Transcript Document
Phones OFF Please
File Systems
Parminder Singh Kang
Home: www.cse.dmu.ac.uk/~pkang
Email: [email protected]
Introduction
• File systems are needed:
Because main memory is not big enough
To maintain permanent copies of information
• File system should be device independent to allow programs to use the same
commands with different devices,
• Disks provide the bulk of secondary storage on which a file system is maintained.

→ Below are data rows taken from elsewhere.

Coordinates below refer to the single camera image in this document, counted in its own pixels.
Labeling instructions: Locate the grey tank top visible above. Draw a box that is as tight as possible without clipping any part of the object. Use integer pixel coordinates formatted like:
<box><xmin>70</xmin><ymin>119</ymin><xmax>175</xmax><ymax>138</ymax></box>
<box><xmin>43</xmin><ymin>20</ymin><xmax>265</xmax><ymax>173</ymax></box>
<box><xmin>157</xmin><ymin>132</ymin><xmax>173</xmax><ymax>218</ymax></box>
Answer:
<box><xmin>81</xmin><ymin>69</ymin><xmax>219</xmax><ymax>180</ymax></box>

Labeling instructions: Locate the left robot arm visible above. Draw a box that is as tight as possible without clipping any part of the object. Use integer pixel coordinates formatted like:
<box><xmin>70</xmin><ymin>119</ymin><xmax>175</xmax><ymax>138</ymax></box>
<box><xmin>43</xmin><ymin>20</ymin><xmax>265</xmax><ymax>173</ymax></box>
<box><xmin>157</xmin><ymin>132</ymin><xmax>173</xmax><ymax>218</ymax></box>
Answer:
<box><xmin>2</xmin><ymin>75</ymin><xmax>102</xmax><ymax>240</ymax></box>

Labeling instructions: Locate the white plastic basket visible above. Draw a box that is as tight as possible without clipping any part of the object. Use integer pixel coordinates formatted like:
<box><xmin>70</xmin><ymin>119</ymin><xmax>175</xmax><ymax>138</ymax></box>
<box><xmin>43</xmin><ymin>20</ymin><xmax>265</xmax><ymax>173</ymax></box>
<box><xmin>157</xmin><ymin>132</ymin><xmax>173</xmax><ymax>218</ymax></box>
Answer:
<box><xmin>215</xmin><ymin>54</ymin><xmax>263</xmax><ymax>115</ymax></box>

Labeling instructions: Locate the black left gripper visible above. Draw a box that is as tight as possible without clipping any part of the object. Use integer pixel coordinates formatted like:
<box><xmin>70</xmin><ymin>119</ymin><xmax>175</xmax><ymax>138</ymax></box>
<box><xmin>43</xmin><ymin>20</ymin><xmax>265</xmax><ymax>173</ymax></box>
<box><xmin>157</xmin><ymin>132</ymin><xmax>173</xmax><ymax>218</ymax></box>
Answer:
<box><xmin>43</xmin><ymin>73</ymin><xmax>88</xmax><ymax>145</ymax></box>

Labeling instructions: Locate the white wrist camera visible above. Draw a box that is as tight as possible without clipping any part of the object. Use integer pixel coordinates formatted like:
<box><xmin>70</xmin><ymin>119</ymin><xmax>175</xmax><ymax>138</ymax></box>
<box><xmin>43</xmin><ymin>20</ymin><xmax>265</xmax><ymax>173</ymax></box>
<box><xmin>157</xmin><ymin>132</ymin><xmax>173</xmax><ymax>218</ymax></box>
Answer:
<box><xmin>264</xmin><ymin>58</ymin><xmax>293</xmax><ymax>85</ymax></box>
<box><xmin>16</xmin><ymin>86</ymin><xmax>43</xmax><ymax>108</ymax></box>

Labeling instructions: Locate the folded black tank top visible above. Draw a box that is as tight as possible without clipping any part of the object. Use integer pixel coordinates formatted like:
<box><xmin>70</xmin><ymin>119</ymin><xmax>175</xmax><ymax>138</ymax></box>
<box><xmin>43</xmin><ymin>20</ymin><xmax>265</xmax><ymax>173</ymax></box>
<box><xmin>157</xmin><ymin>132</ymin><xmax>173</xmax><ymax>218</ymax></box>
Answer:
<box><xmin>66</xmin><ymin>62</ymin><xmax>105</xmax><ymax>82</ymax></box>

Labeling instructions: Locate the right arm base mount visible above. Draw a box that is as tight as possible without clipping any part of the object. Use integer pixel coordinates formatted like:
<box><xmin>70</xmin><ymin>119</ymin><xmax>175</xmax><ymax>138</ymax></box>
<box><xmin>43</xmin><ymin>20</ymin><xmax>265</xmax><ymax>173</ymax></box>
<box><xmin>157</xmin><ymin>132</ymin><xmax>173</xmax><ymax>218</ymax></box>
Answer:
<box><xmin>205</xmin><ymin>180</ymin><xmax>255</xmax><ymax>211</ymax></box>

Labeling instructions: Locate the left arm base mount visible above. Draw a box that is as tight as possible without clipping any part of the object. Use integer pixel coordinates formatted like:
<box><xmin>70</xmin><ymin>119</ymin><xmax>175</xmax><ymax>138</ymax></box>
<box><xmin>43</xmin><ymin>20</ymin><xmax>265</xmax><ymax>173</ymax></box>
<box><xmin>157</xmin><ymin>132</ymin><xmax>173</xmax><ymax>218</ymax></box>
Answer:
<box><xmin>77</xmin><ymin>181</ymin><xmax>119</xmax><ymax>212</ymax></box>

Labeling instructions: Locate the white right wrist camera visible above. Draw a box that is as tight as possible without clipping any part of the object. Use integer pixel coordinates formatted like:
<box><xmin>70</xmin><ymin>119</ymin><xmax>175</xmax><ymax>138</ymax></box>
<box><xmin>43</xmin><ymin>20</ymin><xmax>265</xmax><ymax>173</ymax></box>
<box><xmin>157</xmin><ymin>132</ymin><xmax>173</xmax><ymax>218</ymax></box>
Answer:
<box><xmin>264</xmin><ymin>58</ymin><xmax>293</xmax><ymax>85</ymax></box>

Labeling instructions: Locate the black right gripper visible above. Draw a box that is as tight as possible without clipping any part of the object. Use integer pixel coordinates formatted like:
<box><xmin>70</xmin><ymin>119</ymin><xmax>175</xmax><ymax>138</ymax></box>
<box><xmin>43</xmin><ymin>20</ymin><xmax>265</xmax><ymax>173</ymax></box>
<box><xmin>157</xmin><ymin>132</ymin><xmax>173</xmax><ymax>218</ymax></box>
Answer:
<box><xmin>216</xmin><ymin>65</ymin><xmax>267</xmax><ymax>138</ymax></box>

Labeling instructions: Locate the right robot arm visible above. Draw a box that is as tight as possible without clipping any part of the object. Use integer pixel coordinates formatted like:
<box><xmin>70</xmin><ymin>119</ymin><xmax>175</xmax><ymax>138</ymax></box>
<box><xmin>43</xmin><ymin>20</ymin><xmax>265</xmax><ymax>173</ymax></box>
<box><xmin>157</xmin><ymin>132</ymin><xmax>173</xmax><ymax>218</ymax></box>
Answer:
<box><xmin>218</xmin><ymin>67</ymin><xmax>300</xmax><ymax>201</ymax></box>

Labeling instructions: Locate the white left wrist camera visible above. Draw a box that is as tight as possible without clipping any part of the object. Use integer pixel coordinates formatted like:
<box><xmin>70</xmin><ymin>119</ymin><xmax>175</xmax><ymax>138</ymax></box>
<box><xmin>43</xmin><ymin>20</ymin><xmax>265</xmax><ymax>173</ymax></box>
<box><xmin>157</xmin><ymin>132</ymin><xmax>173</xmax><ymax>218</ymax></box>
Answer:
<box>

• The advantages of using disks are;
Ability to rewrite at same place.
User can access directly given block of information
And it improves efficiency and performance of operations
by transferring data in unit of blocks instead of byte by byte.
1 File Subsystem
• Provides users/applications with a logical interface
Impose uniform structure on storage,
i.e. typically hierarchical directory structure
Refer to elements by meaningful names
Specify operations on storage in application terms, e.g. read a real number
•Maps logical organisation to a physical storage media
• Hides details of the physical organisation –
Using device drivers allows all I/O to be treated alike
1.1 Device drivers
• Transfer from/to peripheral requires series of steps :
Check current status
Initiate status change
Request transfer
Receive notification complete
1.2 File Subsystem requirement
• Specifying Logical File characteristics
• Cataloguing/locating files
• Mapping physical to logical
• Supporting file operation
• Controlling access
1.3 File System Structure
• I/O Control:
Consist of device drivers and interrupt handlers to transfer information
between main memory and disk system.
The basic function of I/O controller is to access specific location on device.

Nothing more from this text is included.